Aim of the task: In the records below, find the line with "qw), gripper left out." and repeat exactly every line from it through the line with "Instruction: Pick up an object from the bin". Pictures stay out.

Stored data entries
○ ○ ○ ○ ○

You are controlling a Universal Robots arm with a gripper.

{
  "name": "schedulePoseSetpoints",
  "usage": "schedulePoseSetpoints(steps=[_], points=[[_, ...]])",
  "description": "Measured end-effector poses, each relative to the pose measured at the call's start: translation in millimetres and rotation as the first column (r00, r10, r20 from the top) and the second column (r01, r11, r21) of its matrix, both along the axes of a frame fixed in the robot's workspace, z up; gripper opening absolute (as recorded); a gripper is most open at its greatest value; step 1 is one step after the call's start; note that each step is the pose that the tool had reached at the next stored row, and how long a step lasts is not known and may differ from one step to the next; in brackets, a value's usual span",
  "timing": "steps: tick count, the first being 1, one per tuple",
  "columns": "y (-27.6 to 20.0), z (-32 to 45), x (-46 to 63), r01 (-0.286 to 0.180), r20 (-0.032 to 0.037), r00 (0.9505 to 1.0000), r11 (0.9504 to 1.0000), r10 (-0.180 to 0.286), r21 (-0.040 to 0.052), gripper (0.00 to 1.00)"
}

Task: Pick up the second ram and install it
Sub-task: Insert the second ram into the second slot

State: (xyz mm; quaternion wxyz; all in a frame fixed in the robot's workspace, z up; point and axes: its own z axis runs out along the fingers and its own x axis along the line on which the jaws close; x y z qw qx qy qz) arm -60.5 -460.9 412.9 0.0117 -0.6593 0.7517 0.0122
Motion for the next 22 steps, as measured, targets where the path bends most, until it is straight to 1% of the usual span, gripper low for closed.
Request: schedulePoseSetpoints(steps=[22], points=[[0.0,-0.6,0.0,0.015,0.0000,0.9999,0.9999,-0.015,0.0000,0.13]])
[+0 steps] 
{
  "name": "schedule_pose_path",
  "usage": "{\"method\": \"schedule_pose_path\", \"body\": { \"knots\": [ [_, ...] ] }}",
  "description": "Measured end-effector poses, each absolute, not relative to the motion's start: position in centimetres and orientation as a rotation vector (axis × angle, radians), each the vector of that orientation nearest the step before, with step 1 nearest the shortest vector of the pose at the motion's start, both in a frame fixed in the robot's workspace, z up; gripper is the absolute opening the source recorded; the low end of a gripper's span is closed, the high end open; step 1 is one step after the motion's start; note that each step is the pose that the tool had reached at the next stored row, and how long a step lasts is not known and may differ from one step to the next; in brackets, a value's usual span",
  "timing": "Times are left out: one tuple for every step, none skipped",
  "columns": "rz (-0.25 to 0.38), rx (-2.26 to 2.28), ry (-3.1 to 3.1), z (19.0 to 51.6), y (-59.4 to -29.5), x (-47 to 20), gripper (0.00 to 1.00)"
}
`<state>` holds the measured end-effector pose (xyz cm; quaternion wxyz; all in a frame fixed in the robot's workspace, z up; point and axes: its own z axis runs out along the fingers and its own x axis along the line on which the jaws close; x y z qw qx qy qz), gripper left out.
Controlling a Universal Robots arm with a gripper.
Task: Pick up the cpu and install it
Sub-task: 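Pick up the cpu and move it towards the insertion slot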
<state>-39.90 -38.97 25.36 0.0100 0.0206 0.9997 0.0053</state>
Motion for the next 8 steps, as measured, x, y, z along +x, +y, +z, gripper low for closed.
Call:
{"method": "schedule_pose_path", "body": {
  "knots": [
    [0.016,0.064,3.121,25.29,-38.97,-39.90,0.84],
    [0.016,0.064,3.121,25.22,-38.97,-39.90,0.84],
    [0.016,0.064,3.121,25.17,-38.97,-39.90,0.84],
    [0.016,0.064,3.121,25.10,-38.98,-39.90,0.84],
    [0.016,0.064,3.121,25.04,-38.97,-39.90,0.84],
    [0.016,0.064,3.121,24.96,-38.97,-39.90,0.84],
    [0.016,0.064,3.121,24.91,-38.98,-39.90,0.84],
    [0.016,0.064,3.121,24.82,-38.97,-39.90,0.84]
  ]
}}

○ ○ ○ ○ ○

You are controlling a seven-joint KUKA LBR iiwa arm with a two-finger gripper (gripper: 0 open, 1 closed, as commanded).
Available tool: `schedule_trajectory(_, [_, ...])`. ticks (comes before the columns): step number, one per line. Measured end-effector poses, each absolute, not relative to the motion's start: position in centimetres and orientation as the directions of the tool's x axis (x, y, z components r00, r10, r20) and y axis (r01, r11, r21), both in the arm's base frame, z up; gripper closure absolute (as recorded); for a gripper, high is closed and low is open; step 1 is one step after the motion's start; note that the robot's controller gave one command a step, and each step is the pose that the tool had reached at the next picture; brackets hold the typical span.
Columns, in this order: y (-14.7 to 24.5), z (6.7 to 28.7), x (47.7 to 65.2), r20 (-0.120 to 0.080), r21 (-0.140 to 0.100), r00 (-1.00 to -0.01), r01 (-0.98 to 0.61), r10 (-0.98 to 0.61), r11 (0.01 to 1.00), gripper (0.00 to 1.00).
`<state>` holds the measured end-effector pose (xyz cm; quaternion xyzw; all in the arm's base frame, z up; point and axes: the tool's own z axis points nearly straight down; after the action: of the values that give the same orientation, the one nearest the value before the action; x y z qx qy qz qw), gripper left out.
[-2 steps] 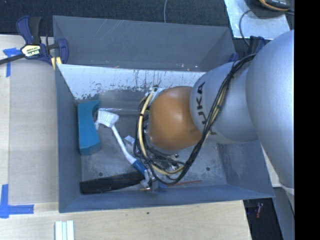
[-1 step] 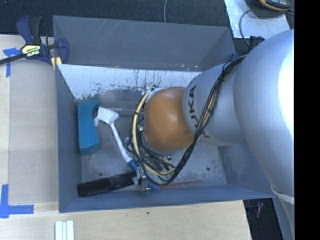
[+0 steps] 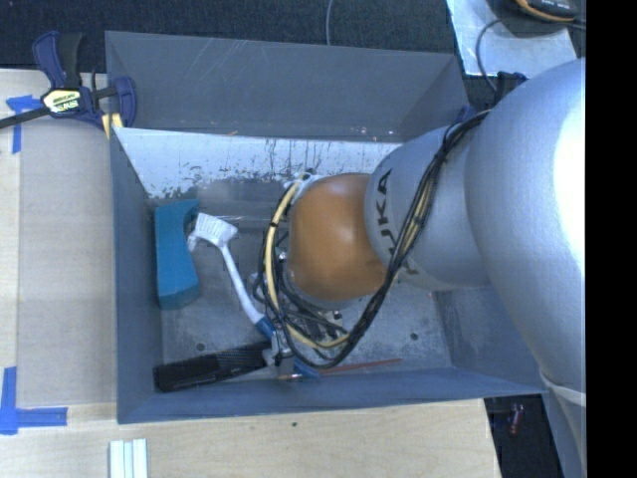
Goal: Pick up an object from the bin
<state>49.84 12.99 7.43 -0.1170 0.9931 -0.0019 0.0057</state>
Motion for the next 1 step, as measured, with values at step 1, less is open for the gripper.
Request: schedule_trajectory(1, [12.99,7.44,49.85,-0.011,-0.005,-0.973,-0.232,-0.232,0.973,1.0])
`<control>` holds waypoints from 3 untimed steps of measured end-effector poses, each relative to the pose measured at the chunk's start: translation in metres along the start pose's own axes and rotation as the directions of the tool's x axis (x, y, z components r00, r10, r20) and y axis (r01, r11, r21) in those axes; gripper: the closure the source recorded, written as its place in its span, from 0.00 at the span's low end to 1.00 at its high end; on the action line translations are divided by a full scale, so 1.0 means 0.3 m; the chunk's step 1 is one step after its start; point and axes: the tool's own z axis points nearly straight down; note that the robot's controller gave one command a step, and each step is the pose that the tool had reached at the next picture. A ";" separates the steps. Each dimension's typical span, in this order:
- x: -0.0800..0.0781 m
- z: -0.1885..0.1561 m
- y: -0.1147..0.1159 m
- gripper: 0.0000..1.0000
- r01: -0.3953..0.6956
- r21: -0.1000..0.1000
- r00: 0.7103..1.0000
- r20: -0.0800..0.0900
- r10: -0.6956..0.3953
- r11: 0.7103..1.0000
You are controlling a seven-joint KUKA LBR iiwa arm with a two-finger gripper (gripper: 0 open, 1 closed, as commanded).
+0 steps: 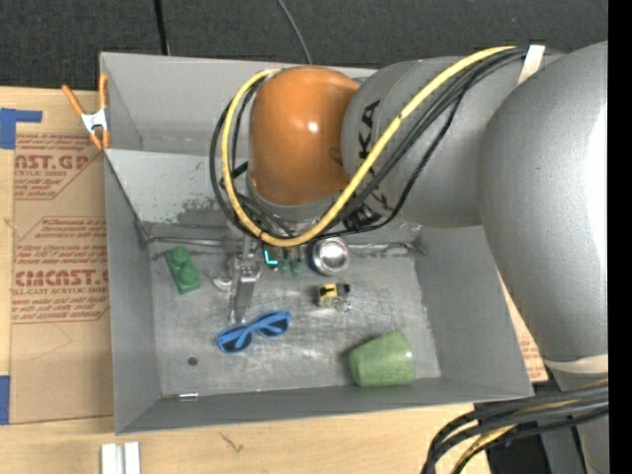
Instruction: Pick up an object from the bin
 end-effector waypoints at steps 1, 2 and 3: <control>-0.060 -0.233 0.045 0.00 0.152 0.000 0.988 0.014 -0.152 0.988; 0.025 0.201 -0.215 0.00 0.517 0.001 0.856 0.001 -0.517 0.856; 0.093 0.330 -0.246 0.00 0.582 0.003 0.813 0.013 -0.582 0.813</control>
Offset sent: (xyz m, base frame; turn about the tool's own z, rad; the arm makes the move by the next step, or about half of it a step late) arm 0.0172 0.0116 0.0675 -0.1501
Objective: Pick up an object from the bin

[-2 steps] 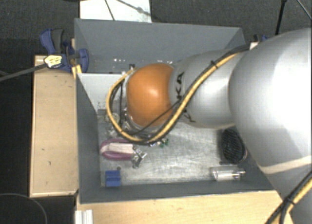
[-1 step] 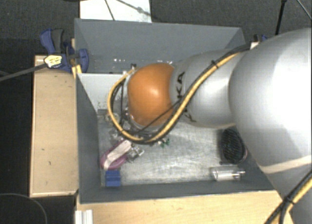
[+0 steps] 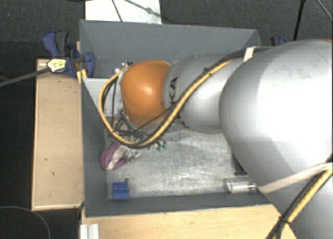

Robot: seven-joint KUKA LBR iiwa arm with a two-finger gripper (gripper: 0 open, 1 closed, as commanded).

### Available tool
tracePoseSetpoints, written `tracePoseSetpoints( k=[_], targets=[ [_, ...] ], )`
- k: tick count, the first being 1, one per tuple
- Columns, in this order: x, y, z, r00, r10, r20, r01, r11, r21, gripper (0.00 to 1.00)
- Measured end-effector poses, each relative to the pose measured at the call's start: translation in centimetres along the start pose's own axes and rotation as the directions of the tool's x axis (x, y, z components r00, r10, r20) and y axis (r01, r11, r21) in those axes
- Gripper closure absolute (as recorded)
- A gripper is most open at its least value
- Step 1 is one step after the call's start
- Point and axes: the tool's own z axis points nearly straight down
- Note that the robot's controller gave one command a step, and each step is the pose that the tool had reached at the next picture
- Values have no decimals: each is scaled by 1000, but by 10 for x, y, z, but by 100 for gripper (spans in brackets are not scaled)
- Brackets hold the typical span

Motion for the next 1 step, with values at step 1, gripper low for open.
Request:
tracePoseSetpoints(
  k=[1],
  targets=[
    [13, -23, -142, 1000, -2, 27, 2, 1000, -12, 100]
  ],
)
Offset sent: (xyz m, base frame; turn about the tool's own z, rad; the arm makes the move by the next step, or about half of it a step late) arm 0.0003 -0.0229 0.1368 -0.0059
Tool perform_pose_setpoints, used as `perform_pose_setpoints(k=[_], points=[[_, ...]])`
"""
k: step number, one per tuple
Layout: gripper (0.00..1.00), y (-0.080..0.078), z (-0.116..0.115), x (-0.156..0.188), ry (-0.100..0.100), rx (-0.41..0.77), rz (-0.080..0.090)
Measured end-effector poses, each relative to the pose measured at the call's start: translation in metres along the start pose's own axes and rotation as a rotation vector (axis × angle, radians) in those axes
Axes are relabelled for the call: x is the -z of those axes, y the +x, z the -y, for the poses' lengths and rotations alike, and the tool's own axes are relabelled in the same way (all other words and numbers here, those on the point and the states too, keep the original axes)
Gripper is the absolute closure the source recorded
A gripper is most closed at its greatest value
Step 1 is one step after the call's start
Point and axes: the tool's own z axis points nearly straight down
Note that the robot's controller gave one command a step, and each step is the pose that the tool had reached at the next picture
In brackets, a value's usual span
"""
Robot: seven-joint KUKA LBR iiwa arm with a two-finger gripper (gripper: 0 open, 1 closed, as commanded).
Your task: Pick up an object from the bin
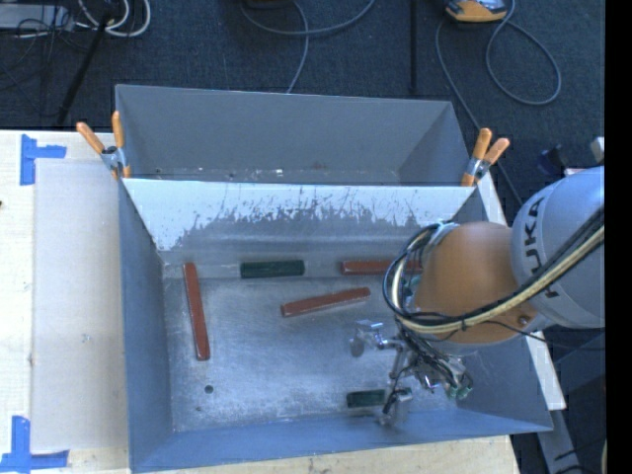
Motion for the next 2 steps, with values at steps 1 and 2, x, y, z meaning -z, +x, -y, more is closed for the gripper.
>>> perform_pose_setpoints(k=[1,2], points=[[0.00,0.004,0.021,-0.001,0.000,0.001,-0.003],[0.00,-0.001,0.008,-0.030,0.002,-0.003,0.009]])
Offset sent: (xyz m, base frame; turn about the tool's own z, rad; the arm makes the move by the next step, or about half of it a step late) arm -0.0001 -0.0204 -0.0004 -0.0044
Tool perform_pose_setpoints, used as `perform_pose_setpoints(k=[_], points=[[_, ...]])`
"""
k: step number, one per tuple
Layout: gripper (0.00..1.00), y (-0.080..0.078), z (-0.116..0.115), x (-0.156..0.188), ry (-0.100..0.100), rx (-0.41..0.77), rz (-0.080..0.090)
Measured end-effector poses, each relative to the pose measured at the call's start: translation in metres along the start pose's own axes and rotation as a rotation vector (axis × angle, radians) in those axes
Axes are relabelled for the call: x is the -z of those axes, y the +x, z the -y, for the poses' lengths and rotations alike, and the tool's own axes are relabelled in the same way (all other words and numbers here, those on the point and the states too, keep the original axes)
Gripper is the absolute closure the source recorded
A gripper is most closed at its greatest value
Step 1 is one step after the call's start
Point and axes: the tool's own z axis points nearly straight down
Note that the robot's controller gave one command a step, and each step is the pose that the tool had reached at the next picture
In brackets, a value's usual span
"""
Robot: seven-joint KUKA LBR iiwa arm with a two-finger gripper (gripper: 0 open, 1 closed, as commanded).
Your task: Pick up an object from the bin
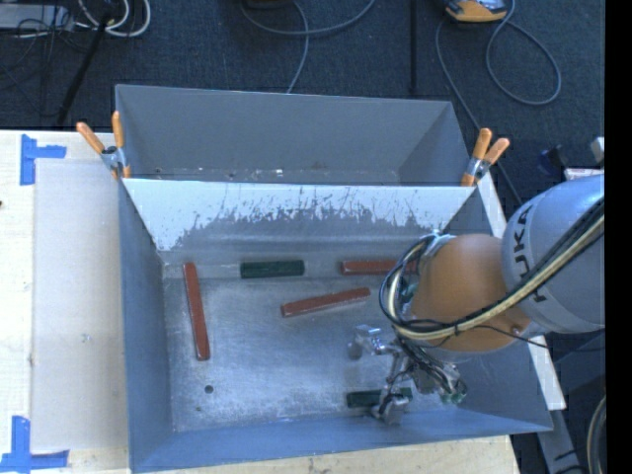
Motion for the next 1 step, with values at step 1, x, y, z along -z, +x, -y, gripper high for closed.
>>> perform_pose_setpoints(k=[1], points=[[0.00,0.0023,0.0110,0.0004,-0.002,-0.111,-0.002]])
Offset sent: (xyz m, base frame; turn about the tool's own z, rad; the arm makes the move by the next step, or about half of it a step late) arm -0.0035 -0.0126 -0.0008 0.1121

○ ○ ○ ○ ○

Response for this exercise:
`<state>` holds the measured end-effector pose (xyz cm; quaternion xyzw; all in the arm's base frame, z up; point and axes: the tool's own z axis points nearly straight down; after the action: of the values that give the same orientation, the one nearest the value before the action; x y z qx qy qz qw), gripper left out.
[-2 steps] 
[-1 step] 
[+0 steps] 
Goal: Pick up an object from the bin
<state>49.84 12.99 7.43 -0.1170 0.9931 -0.0019 0.0057</state>
Motion for the next 1 step, as measured, with values at step 1, less is open for the gripper.
Request: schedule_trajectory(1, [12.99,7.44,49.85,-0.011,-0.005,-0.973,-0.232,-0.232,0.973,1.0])
`<control>` holds waypoints from 3 untimed steps of measured end-effector poses, each relative to the pose measured at the chunk's start: translation in metres along the start pose's own axes and rotation as the directions of the tool's x axis (x, y, z components r00, r10, r20) and y axis (r01, r11, r21) in those axes; gripper: the closure the source recorded, written as its place in its span, from 0.00 at the span's low end to 1.00 at its high end; on the action line translations are divided by a full scale, so 1.0 means 0.3 m; the chunk's step 1 is one step after its start; point and axes: the tool's own z axis points nearly straight down; note that the robot's controller gave one command a step, and each step is the pose that the tool had reached at the next picture. A ";" separates the steps. Each dimension's typical span, in this order:
- x: -0.0800..0.0781 m
- z: -0.1885..0.1561 m
- y: -0.1147..0.1159 m
- gripper: 0.0000..1.0000
- r01: -0.3953..0.6956
- r21: -0.1000..0.1000
- r00: 0.7103..1.0000
- r20: -0.0800..0.0900
- r10: -0.6956..0.3953
- r11: 0.7103..1.0000
You are controlling a seven-joint KUKA LBR iiwa arm with a two-finger gripper (gripper: 0 open, 1 closed, as commanded).
+0 steps: 
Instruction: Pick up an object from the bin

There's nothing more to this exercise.